When the Net Goes From Free to Fee

What makes the Internet great? Is it Instant Messages, search results, blog rants, sending photos to Grandma, watching clips of Jon Stewart riffing on Cheney? Actually, it's all that and much, much more: the whole information enchilada. Without benefit of a CEO, oversight committee or king, the Net has evolved into a vital cornucopia of goods and goodies because of its totally open nature--NEWSWEEK's bits are treated the same as a blogger's, and a mom-and-pop online emporium is as accessible as Amazon.com. That's why when we hear one of the Internet's inventors, the top mind in cyberlaw and a U.S. senator all talking about the end of the Internet, it's time to start listening.

What's the threat here? That the big telecom and cable companies--which provide almost all the high-speed Internet to consumers--will abandon the principle of "Net neutrality," where every bit is treated equally and start-ups compete with giants on a level playing field. Instead, they may offer, for a fee, favored status to bit hogs like AOL, Google and CBS. Consumers would essentially be getting two kinds of Internet. One version would be free, as everything is now. The other would be the digital equivalent of HOV lanes on highways, only instead of having three occupants to qualify for the speed slot, sites and services would have to pony up huge tolls.

It's true we desperately need our broadband providers to give us bigger Internet pipes to feed our need for bandwidth-gobbling activities like streaming video. (We are way behind countries like Japan and South Korea, which typically offer consumers speeds up to 50 times faster, often at lower prices than what we pay for our poky consumer-level cable and DSL.) But as explained by AT&T's head of external affairs, Jim Cicconi, the increase in capacity would come mainly in those new limousine lanes. "We're building a new capacity, and we have the right to charge people to use it," he says. While AT&T promises not to block or degrade the services and Web sites in the free lanes, companies that don't pay (or are denied access because of competitive reasons) would essentially be relegated to an eternal traffic jam.

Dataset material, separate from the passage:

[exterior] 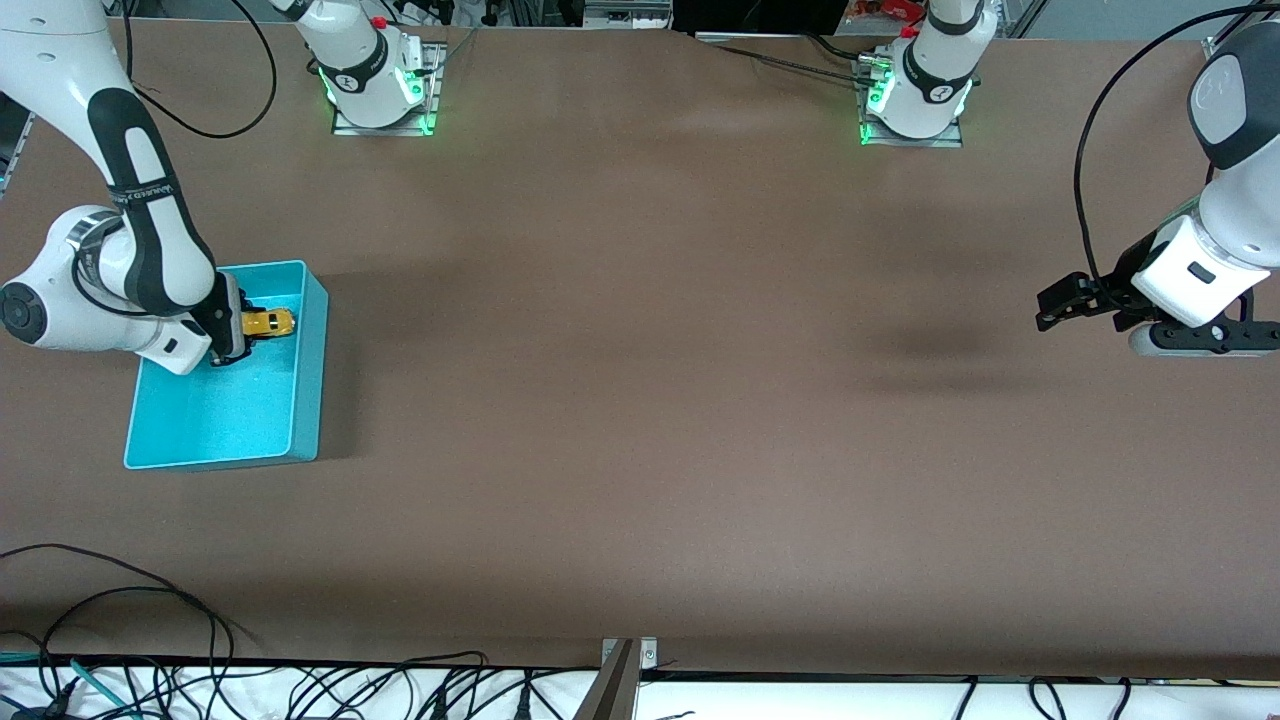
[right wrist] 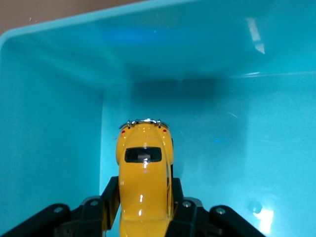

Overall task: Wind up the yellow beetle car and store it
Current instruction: 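Move the car over the cyan bin and lower it inside, then open the right gripper and lift it out of the bin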

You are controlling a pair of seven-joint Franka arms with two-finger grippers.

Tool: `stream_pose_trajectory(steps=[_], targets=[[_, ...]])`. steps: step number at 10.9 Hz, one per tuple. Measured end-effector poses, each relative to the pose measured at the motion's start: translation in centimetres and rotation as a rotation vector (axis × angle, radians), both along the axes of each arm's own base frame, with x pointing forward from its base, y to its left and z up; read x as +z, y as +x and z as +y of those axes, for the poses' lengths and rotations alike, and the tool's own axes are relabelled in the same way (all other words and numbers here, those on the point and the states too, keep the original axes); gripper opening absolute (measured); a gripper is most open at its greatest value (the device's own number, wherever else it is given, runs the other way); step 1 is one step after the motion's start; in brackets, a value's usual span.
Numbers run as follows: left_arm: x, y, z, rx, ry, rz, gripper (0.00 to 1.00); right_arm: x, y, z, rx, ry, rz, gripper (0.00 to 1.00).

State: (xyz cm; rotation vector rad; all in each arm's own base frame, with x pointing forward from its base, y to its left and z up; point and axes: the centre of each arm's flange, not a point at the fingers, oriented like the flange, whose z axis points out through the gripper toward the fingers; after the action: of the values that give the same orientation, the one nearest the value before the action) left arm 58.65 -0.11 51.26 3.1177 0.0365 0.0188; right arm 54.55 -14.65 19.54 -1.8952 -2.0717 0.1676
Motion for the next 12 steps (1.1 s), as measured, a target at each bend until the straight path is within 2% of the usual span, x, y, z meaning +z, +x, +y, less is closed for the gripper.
stream_pose_trajectory(steps=[4, 6, 8, 10, 12], targets=[[0.0, 0.0, 0.0, 0.000, 0.000, 0.001, 1.00, -0.3, -0.1, -0.4, -0.019, 0.003, 0.003, 0.48], [0.0, 0.0, -0.1, -0.001, 0.000, 0.001, 1.00, -0.2, 0.3, -0.4, -0.028, 0.006, -0.011, 0.71], [0.0, 0.0, -0.1, -0.002, 0.000, 0.002, 1.00, 2.1, 1.7, 0.4, -0.082, -0.012, -0.051, 0.96], [0.0, 0.0, -0.1, -0.002, 0.000, 0.002, 1.00, 6.2, 2.8, 2.6, -0.141, -0.017, -0.081, 1.00], [0.0, 0.0, -0.1, -0.002, 0.000, 0.002, 1.00, 10.4, 3.5, 4.3, -0.186, -0.016, -0.142, 1.00]])
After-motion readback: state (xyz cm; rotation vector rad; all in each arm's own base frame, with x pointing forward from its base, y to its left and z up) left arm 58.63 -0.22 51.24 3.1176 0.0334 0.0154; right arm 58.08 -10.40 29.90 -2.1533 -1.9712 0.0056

The broadband providers say that they do support an open Internet, and we should view these premium services as supplements, to ensure that applications like voice and video get reliable quality. But the bottom line is that your bits won't be treated the same as my bits.

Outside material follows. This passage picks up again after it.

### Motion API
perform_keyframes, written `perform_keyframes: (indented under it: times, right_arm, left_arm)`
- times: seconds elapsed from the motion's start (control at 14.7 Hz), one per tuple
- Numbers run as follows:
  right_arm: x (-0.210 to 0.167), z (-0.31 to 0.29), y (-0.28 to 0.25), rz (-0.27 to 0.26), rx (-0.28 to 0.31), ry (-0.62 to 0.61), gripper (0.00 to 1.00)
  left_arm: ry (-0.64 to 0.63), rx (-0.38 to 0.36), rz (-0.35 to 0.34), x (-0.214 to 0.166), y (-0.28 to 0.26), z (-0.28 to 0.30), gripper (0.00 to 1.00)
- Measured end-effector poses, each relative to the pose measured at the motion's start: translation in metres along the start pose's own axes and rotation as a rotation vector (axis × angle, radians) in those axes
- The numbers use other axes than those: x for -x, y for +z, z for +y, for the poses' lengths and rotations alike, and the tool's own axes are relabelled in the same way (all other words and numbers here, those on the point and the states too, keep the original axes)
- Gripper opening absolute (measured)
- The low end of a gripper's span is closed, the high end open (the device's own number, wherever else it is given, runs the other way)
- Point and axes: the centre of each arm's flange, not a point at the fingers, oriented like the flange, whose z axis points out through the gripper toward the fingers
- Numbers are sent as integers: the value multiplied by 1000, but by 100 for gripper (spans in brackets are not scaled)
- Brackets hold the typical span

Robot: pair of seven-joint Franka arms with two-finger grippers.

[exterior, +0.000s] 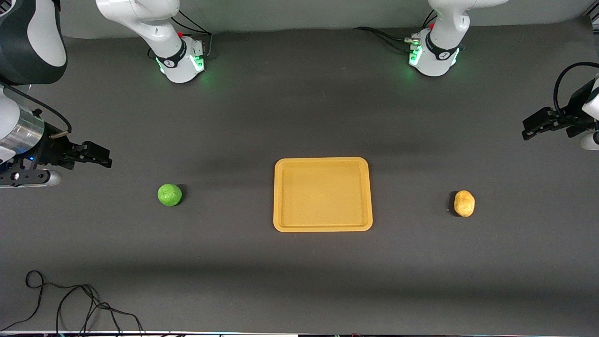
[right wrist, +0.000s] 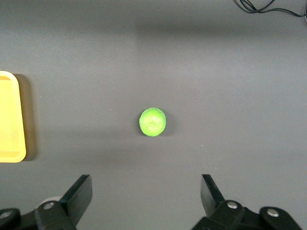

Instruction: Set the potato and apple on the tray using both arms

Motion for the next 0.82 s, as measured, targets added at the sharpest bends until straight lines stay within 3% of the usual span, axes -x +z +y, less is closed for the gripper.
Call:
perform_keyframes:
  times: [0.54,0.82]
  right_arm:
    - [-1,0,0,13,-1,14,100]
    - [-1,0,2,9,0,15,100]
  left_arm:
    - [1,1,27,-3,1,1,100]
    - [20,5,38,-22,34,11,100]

"This would literally be the end of the Internet," says Stanford law professor Lawrence Lessig. His complaint isn't that the Googles of the world may have to pay if they want fast-lane access--the winners can take care of themselves. Instead, he fears that the next Google won't ever get the chance to establish itself--because it would be stuck in the slow lane. Google itself finds the concept abhorrent, and not because it may have to pay AT&T. "New innovation in the marketplace increases our business," says Google's Vint Cert, a recent hire who is one of the Internet's creators. If start-ups can't go fast, he says, the Internet will be a "zero-sum game."

These fears have led several legislators to explore ways to stop the broadband gang from splitting the Internet into first class and steerage. "I want to make sure that equal content gets equal treatment," says Sen. Ron Wyden (Democrat of Oregon), who is preparing a bill to lock in that principle. Considering the lobbying power of the telecom and cable industry, legislation like that is no shoo-in. But if something isn't done to preserve neutrality, we may find the future of the Internet stuck in traffic.